**WHAT IS NEEDED**
Could you set down the listing below exactly and omit its images?

**DATASET SECTION**
Segment Open
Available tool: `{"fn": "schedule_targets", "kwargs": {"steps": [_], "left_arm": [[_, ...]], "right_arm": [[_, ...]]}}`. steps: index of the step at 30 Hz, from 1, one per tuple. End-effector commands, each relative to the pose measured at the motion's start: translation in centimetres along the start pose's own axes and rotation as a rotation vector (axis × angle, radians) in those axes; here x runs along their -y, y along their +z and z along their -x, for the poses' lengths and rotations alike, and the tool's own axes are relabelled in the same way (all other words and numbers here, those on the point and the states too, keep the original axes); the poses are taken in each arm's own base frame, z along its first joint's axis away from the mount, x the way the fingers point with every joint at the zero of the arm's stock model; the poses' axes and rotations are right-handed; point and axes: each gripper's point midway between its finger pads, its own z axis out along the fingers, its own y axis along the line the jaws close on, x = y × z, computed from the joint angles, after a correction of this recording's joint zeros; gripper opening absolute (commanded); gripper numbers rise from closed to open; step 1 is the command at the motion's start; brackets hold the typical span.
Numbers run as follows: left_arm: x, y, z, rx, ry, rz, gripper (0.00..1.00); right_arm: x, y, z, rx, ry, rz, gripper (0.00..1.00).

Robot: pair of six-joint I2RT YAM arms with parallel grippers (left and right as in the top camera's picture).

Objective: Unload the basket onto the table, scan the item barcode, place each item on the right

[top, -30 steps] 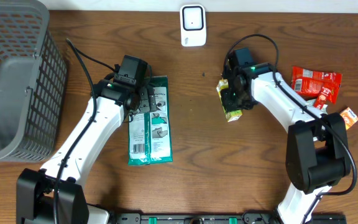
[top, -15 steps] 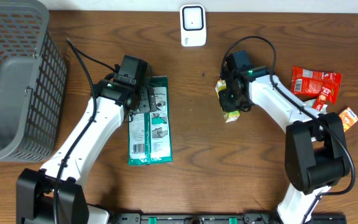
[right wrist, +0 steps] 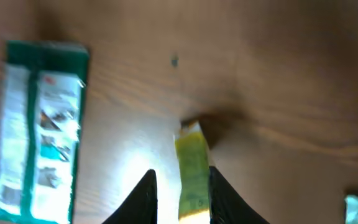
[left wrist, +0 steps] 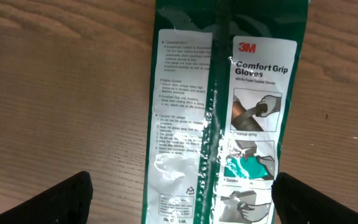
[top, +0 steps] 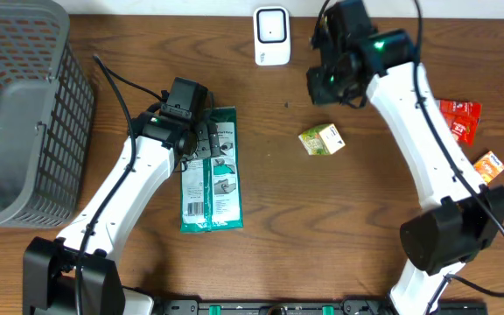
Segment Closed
**ANSWER TO THIS PROBLEM**
Available tool: `{"fn": "schedule_targets", "kwargs": {"steps": [_], "left_arm": [[_, ...]], "right_arm": [[_, ...]]}}`. steps: index of the step at 30 Hz, from 1, one per tuple. End-effector commands, each relative to the pose measured at the motion's start: translation in centimetres along the start pose's own axes and rotation as a rotation vector (axis × angle, radians) in those axes; here x runs along their -y, y along their +z and z along their -x, for the poses' lengths and rotations alike, and the tool's own axes are relabelled in the same way (all other words and numbers here, those on the point and the states too, keep the original axes); the poses are taken in each arm's own base frame, z along its first joint's axis away from the mount, x the way the fingers point with every joint at the zero of the arm's stock model; the poses' axes and rotations are right-handed; point and axes: each gripper's point midway between its finger pads, its own z axis out along the fingers, its own y axis along the line the jaws close on, x = y × z, computed from the joint angles, after a correction of this recording's joint zeros; gripper opening absolute (commanded); gripper numbers rise from closed to open; step 1 is the command at the motion's start; brackets hold the typical span.
Numbers run as follows: left_arm: x, y, z, rx, ry, rz, gripper (0.00..1.00); right_arm: x, y, z, rx, ry, rz, gripper (0.00..1.00).

Robot: pair of six-joint I2RT YAM arms with parallel grippers (left and right as in the top camera's picture).

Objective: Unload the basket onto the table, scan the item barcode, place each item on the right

[top, -30 steps] 
[top, -15 steps] 
[right wrist, +0 steps] 
[left wrist, +0 steps] 
[top, +0 steps] 

This exercise has nothing further to it.